Problem requirements: A single number is expected: the count of lines in the entries below that contain "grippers".

Extracted records:
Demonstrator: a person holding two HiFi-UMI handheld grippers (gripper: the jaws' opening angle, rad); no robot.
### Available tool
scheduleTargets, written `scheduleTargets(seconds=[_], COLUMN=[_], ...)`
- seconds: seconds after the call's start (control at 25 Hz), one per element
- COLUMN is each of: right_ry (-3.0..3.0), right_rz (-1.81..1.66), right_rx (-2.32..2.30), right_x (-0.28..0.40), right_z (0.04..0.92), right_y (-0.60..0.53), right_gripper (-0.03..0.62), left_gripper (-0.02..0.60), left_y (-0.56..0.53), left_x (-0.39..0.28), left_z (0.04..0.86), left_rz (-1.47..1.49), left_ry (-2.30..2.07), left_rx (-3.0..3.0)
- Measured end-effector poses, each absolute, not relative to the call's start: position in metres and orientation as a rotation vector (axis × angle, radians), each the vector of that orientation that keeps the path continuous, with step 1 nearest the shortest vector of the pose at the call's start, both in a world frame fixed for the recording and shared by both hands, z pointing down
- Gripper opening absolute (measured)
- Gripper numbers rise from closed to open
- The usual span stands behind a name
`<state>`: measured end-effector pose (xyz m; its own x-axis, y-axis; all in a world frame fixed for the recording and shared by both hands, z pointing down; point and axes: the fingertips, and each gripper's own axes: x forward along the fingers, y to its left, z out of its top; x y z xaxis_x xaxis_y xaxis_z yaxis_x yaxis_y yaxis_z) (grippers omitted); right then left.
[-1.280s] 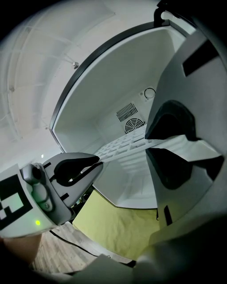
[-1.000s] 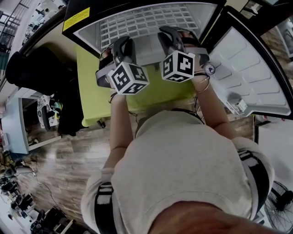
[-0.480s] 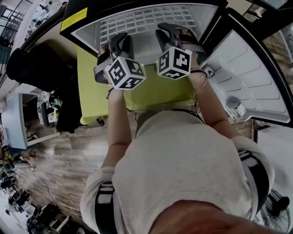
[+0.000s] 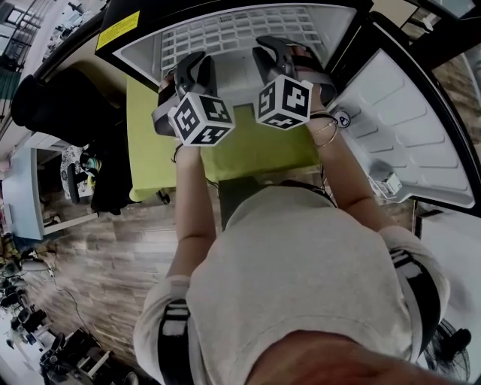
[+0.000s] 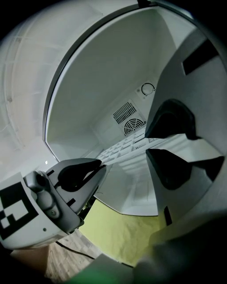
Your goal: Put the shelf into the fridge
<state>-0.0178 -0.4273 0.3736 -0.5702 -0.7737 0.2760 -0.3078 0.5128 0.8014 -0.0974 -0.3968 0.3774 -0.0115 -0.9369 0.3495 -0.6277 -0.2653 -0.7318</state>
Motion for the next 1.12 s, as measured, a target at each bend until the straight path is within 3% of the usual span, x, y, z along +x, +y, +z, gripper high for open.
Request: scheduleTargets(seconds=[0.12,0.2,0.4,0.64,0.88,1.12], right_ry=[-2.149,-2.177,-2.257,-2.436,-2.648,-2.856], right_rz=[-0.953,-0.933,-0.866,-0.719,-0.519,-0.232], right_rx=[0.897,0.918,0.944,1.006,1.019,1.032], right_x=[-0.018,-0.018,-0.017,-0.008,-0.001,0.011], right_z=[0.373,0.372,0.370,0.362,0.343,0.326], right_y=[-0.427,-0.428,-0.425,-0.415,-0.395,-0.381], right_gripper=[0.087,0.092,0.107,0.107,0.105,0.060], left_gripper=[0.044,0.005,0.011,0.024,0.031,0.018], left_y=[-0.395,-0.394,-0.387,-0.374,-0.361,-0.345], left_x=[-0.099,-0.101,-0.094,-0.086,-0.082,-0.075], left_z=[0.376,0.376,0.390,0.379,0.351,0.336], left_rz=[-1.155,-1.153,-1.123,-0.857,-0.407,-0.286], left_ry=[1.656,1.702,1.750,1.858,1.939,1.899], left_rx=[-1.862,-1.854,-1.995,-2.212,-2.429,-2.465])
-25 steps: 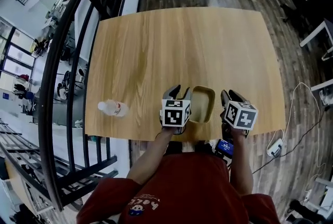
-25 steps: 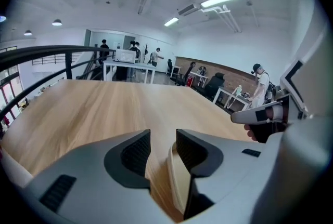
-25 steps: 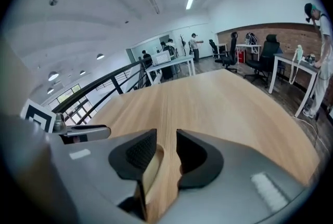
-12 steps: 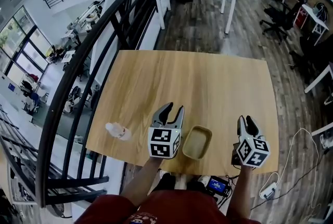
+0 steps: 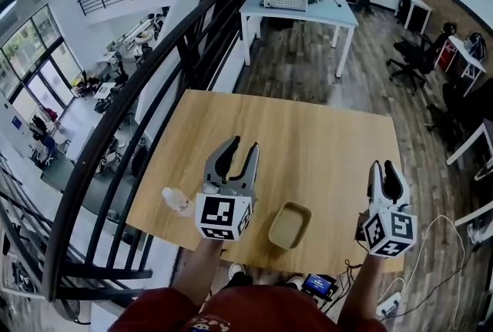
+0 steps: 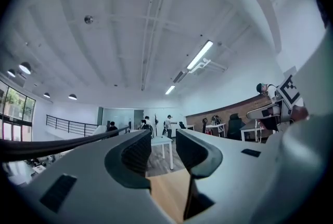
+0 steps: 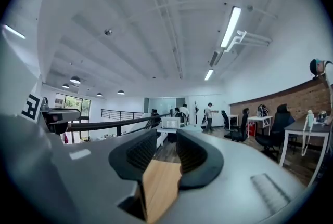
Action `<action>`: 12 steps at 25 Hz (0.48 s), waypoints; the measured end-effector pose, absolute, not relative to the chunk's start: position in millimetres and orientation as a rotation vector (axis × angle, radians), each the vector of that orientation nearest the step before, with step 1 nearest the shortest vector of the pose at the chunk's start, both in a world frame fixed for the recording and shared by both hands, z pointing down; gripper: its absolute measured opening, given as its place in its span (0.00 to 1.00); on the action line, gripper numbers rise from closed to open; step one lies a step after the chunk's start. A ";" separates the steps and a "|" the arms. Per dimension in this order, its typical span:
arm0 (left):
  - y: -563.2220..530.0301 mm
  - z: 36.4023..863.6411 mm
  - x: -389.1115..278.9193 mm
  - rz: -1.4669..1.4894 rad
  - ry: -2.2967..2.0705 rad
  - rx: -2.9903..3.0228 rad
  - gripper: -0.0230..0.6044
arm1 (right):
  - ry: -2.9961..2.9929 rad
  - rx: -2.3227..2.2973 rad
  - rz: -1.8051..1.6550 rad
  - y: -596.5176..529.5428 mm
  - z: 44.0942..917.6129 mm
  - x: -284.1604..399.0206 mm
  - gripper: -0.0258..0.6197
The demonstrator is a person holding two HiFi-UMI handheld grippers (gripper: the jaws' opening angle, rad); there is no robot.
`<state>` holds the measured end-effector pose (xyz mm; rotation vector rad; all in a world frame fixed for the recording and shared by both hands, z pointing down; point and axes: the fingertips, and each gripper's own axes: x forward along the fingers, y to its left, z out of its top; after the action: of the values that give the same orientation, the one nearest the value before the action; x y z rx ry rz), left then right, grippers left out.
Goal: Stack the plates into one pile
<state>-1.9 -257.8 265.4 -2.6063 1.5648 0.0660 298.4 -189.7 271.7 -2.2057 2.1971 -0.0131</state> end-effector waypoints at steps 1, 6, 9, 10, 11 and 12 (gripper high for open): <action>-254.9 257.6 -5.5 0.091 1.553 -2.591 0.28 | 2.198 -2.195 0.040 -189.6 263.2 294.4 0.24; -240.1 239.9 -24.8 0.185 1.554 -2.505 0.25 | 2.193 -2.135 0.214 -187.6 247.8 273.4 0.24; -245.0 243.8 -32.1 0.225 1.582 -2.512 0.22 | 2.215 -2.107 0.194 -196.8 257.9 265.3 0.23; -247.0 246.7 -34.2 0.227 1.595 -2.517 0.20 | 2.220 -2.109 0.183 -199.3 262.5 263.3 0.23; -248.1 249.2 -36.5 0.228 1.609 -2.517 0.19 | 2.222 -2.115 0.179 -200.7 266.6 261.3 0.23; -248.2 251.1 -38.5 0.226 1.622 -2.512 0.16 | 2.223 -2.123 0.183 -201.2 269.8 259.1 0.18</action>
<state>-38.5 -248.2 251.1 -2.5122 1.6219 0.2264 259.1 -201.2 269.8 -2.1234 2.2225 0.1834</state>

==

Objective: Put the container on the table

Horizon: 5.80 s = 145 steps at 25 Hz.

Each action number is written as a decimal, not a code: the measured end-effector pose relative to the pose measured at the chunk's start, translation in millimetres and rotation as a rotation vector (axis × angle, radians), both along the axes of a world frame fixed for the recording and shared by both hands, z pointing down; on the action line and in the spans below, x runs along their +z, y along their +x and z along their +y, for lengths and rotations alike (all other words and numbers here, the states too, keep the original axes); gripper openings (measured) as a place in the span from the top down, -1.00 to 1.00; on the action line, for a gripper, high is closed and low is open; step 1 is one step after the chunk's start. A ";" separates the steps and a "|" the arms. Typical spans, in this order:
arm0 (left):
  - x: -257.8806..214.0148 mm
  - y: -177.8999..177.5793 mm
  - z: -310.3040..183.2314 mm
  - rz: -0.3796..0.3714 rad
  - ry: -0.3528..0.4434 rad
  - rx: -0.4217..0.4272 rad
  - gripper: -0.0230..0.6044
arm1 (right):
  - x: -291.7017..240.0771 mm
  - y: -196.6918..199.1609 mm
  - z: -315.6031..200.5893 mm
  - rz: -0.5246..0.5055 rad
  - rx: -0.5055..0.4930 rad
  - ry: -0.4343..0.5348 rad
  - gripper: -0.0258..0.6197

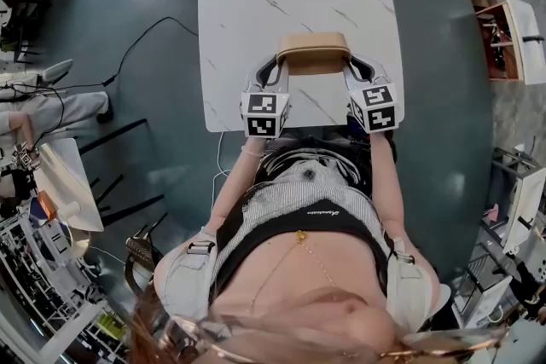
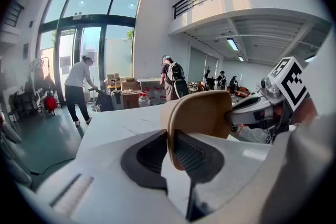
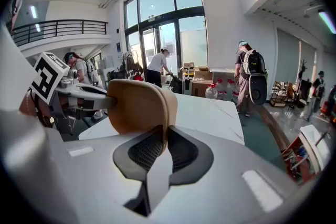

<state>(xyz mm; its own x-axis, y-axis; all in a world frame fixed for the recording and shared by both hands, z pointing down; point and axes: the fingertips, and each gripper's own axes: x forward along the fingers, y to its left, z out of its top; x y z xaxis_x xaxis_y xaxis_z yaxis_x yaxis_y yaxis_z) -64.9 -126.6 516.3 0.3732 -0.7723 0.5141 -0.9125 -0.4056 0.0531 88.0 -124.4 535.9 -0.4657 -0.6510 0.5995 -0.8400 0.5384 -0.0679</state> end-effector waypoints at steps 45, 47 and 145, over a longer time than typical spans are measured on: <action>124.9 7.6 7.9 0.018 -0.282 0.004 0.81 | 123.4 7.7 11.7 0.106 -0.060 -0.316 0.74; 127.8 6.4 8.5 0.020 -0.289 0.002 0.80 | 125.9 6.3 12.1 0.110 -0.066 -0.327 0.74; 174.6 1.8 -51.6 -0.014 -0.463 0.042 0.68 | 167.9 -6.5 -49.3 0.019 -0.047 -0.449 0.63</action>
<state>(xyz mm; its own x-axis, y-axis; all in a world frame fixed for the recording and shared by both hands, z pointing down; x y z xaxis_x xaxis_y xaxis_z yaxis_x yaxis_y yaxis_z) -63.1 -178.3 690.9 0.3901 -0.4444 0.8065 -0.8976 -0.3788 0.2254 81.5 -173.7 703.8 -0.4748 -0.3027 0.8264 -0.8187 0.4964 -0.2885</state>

Answer section: 4